■ **EXERCISE BRIEF**:
Every line holding the string "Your" is to be copied from the entries below.
SOURCE RECORDS: Begin
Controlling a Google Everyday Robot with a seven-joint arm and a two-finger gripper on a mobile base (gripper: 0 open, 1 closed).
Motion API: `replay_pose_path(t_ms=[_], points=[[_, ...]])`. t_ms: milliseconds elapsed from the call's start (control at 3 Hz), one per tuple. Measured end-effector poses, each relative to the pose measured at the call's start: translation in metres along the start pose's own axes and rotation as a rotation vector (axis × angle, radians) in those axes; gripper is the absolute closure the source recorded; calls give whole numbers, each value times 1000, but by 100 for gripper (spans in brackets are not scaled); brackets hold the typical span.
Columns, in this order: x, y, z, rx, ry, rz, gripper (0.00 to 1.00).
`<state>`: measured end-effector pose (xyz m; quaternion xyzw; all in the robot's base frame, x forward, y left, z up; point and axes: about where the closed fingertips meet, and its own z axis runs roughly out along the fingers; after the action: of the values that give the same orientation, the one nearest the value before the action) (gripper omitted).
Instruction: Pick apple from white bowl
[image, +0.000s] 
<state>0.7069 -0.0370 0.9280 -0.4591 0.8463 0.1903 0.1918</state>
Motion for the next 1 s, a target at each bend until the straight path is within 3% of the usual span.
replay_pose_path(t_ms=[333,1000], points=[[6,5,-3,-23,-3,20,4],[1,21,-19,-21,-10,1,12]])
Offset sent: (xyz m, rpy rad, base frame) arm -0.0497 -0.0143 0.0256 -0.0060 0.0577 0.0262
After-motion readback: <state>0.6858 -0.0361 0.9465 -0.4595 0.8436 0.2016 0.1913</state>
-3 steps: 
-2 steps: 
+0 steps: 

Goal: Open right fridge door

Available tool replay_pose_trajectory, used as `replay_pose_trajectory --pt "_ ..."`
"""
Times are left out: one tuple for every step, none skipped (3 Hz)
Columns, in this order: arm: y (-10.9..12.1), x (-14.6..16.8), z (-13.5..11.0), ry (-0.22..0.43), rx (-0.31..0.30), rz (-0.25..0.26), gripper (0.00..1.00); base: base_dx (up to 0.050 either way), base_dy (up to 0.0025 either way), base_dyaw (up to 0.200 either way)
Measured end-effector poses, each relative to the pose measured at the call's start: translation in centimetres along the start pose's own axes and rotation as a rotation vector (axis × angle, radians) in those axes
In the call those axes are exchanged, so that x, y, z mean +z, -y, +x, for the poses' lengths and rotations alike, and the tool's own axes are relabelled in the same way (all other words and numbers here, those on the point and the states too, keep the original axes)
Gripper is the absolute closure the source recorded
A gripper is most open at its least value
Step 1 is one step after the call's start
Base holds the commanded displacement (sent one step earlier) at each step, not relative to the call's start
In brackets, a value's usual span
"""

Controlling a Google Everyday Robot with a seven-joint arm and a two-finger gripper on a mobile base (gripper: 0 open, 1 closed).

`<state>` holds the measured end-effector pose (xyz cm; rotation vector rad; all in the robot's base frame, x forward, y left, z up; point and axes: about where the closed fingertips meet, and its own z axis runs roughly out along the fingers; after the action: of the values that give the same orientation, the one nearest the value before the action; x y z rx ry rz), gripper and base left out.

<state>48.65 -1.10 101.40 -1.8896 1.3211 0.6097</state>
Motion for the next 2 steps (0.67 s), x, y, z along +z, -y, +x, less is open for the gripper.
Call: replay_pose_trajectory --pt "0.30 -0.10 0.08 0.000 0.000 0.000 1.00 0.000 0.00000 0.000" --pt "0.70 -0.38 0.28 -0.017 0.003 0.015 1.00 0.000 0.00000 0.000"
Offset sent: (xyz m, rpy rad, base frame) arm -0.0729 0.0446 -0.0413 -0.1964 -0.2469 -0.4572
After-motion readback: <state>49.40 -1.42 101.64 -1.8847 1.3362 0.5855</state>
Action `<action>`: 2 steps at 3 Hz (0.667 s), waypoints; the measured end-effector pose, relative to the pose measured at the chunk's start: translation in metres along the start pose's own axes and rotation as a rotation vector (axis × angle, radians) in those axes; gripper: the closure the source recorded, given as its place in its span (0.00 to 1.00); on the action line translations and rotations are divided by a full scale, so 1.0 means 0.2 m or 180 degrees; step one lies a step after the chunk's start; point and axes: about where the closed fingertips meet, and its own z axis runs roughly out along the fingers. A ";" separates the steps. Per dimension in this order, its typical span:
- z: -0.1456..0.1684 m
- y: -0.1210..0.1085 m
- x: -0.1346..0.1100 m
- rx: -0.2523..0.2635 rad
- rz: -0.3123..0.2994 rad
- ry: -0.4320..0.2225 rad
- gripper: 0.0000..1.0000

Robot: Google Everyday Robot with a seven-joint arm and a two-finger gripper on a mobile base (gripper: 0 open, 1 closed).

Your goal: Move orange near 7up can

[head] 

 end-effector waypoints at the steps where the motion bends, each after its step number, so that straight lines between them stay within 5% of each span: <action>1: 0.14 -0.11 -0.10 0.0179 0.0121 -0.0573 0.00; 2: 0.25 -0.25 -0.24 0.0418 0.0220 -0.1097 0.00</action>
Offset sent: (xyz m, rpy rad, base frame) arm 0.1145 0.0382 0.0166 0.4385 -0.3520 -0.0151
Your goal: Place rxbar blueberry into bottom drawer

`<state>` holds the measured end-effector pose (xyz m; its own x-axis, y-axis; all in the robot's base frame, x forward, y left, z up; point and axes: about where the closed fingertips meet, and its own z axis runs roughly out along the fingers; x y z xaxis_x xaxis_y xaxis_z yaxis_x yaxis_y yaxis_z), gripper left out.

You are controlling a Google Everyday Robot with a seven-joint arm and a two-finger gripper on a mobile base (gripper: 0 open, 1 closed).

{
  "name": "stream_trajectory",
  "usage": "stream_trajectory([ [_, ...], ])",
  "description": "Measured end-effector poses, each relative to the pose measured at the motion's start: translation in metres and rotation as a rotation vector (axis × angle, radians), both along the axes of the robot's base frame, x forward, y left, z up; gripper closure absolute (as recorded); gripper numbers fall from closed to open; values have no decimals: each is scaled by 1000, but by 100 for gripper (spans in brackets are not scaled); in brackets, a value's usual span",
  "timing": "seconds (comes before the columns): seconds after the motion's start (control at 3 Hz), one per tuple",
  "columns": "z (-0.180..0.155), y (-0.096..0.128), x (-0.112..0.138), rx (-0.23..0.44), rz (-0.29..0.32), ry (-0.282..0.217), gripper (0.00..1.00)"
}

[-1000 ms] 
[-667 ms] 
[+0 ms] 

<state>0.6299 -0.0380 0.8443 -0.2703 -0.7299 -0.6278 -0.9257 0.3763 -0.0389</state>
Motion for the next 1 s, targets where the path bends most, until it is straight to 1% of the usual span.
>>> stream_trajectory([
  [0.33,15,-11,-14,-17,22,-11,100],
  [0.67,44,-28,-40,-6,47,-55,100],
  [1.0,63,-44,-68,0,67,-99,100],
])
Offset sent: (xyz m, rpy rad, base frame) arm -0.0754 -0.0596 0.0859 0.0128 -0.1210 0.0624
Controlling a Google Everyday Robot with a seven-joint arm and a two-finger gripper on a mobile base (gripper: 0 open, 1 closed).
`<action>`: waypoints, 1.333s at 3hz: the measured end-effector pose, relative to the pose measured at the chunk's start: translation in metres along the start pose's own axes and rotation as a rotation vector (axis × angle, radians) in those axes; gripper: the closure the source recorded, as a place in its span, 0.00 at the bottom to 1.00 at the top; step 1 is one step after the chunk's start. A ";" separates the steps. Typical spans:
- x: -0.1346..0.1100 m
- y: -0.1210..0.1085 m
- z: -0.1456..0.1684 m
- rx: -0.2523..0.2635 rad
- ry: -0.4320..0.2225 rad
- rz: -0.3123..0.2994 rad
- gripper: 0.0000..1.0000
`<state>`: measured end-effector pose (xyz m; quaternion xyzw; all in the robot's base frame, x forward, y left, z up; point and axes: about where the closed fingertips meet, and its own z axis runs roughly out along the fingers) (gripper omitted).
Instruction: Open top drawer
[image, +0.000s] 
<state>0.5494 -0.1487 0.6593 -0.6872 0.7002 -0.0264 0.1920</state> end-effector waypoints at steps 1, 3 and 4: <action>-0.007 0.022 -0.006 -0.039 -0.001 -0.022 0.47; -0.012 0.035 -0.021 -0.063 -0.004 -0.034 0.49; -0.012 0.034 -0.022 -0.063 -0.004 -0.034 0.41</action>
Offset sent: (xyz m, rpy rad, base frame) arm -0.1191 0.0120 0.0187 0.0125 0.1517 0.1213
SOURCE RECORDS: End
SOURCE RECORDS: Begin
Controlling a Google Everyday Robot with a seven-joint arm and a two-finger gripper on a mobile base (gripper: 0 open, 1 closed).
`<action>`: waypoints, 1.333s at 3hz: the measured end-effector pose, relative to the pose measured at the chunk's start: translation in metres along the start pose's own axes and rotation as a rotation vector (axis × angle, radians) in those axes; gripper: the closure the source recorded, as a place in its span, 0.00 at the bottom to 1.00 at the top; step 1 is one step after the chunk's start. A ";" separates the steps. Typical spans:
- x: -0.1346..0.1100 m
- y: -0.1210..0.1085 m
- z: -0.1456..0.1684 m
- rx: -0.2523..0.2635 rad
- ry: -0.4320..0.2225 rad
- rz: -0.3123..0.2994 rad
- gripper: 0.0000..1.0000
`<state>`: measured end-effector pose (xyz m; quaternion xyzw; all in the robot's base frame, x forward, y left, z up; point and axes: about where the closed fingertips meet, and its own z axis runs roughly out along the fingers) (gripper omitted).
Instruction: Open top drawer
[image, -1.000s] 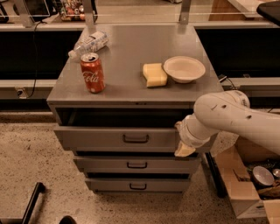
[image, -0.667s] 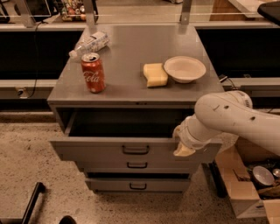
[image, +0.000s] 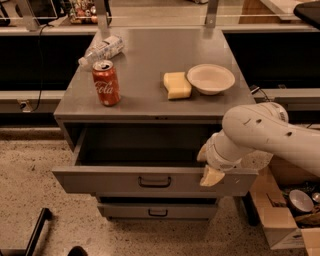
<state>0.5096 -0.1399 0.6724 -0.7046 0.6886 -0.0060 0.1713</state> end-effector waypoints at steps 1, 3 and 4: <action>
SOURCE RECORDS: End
■ **ANSWER BOX**:
Your goal: Move orange near 7up can
Your goal: Place rxbar blueberry into bottom drawer

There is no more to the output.